Directions: From the data below, please reproduce exactly everything from the line that contains "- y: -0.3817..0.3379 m" down to the line that contains "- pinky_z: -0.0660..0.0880", with both ends included.

*** Block opens ***

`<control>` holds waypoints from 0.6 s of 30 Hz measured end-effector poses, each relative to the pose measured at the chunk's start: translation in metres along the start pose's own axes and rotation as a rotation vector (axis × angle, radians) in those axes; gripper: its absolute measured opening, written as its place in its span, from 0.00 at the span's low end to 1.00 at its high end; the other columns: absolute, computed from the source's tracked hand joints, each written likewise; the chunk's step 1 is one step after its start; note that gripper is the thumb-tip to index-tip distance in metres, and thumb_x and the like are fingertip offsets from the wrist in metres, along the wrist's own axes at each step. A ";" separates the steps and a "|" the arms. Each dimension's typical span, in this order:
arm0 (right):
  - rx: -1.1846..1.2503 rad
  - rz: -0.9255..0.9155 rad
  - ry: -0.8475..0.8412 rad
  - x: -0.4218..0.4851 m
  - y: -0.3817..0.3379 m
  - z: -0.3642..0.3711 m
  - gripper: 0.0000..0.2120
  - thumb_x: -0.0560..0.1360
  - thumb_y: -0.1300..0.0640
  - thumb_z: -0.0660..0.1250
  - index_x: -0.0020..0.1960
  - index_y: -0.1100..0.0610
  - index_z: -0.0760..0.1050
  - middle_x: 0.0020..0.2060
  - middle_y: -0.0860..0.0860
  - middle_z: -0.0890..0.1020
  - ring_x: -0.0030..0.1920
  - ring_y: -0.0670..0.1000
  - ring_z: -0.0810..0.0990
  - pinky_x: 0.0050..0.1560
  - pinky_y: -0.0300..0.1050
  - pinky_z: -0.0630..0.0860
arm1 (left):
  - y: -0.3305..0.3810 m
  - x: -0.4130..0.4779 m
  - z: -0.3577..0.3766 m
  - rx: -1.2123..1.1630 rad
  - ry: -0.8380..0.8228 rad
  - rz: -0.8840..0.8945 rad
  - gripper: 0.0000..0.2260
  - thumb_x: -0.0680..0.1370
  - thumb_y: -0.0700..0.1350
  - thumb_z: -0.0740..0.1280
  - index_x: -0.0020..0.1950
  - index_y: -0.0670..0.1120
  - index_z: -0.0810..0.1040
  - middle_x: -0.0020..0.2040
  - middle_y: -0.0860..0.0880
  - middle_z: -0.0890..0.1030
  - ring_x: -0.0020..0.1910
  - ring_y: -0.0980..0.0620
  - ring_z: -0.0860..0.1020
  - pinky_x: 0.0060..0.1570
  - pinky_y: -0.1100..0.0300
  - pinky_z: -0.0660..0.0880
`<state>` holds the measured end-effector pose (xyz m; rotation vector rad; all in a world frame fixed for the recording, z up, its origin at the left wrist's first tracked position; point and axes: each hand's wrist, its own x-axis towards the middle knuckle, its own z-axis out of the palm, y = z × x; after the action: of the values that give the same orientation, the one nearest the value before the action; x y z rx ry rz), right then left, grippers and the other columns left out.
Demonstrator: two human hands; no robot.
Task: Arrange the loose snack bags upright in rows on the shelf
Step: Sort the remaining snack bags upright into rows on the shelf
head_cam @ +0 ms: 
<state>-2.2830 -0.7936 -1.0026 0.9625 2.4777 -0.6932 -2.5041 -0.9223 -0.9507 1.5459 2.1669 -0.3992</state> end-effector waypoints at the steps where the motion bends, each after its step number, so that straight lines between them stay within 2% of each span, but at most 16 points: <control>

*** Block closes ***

Answer to the problem:
  - y: -0.3817..0.3379 m
  - z: -0.3642..0.3711 m
  - gripper: 0.0000..0.2120
  - thumb_x: -0.0560..0.1360
  - thumb_y: -0.1300..0.0640
  - thumb_z: -0.0660..0.1250
  - index_x: -0.0020..0.1960
  - index_y: -0.1100..0.0610
  - index_z: -0.0760..0.1050
  - middle_x: 0.0020..0.2060
  - middle_y: -0.0860..0.0860
  - middle_z: -0.0890..0.1020
  - ring_x: -0.0030..0.1920
  - ring_y: -0.0670..0.1000
  - ring_z: -0.0810..0.0990
  - pinky_x: 0.0050..0.1560
  - pinky_y: -0.0300..0.1050
  - pinky_z: -0.0630..0.0860
arm1 (left):
  - y: -0.3305..0.3810 m
  - x: -0.4130..0.4779 m
  - z: -0.3577..0.3766 m
  - rx: -1.2123..1.1630 rad
  - ry: -0.8380..0.8228 rad
  - rz: -0.8840..0.8945 rad
  - gripper: 0.0000..0.2260
  - thumb_x: -0.0680..0.1370
  - thumb_y: -0.0700..0.1350
  - thumb_z: -0.0740..0.1280
  - index_x: -0.0020..0.1950
  - index_y: -0.0670..0.1120
  - index_z: -0.0810..0.1040
  - middle_x: -0.0020..0.2040
  - middle_y: -0.0860..0.0880
  - middle_z: -0.0890..0.1030
  - ring_x: -0.0020..0.1910
  - ring_y: -0.0980..0.0620
  - ring_z: -0.0860..0.1020
  - pinky_x: 0.0060..0.1570
  - pinky_y: -0.1100..0.0300
  - pinky_z: -0.0660..0.0880

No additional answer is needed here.